Each thematic discussion explored: 

  • core elements of each resolution that MGS would like to safeguard; 
  • areas of agreement or divergence; and 
  • preferred version in cases of competing draft resolutions.  

Diana Hamid, EWAS Egypt

Marine litter and plastic pollution: Discussions explored similarities as well as differences in the three draft resolutions proposed, respectively, by Rwanda and Peru, India, and Japan. The discussions highlighted broad agreement on the need for launching an intergovernmental negotiating committee (INC) to develop a legally binding agreement on the issue. Divergent aspects included lack of agreement on whether to have a closed mandate or a broadened scope for the INC, with significant support for concluding negotiations by UNEA-6.  

Jane Patton, Center for International Environmental Law (CIEL)

Biodiversity and nature-based solutions: Discussions under this cluster explored proposals contained in four draft resolutions spanning the topics of sustainable lake management, nature-based solutions (NbS), the animal welfare-environment nexus, and the biodiversity-health nexus. There was broad support for the animal welfare resolution with its current wording. Participants expressed a wide range of opinions on the NbS concept, with many noting concerns about the accuracy of its promised benefits, as well as the inadequacy of current safeguards and risk of greenwashing. There was broad support for the biodiversity-health nexus resolution, with some calling for a more explicit reference of the need to shift food systems away from industrial models towards more regenerative practices.  

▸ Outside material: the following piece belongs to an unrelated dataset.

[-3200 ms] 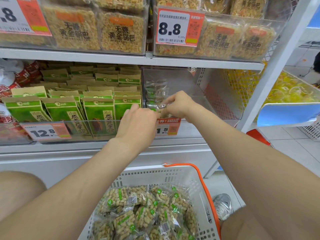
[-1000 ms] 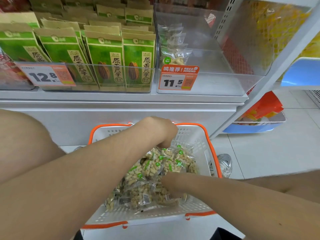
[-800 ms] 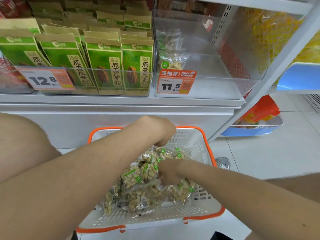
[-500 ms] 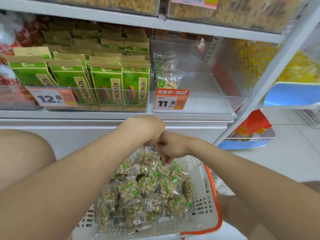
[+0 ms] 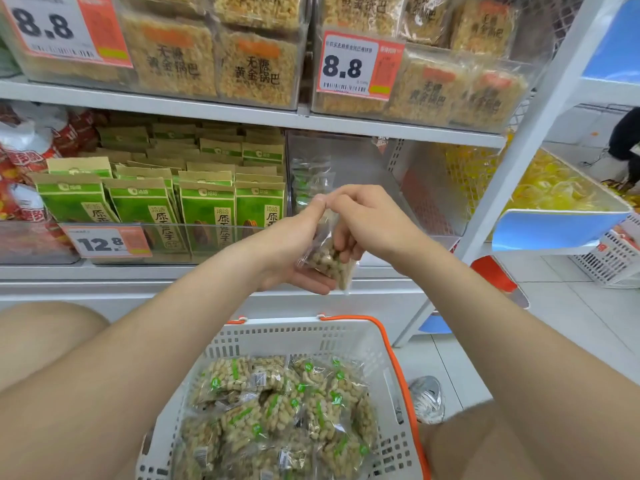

Ajay K Jha, Farmers Major Group

Chemicals and waste: Participants considered three proposed resolutions under this cluster: an omnibus resolution on the sound management of chemicals; and the establishment of a science-policy panel on chemicals, waste and pollution. Both were proposed by Switzerland. A revised draft resolution tabled by Sri Lanka, calling for a global goal to halve nitrogen waste by 2030, was also addressed. Specific proposals highlighted the need for, inter alia:

  • exploring innovative financing models to support the next phase of the Sustainable Approach to International Chemicals Management (SAICM), notably a call for contributions from the chemicals industry; 
  • addressing chemicals in products as one of the new Issues of Concern under SAICM; and 
  • ensuring the scientific independence of the proposed science-policy panel with safeguards against conflicts of interest, gender and regional balance, and a mechanism for the systematic consideration of data and knowledge from Indigenous communities and NGOs.

Andreas Prevodnik, Swedish Society for Nature Conservation

The session closed with a brief introduction of a circular economy resolution. Concern was expressed about a growing circularity gap due to high rates of extraction, with participants highlighting the potential to substantially reduce greenhouse gas emissions by changing the way we make and use products.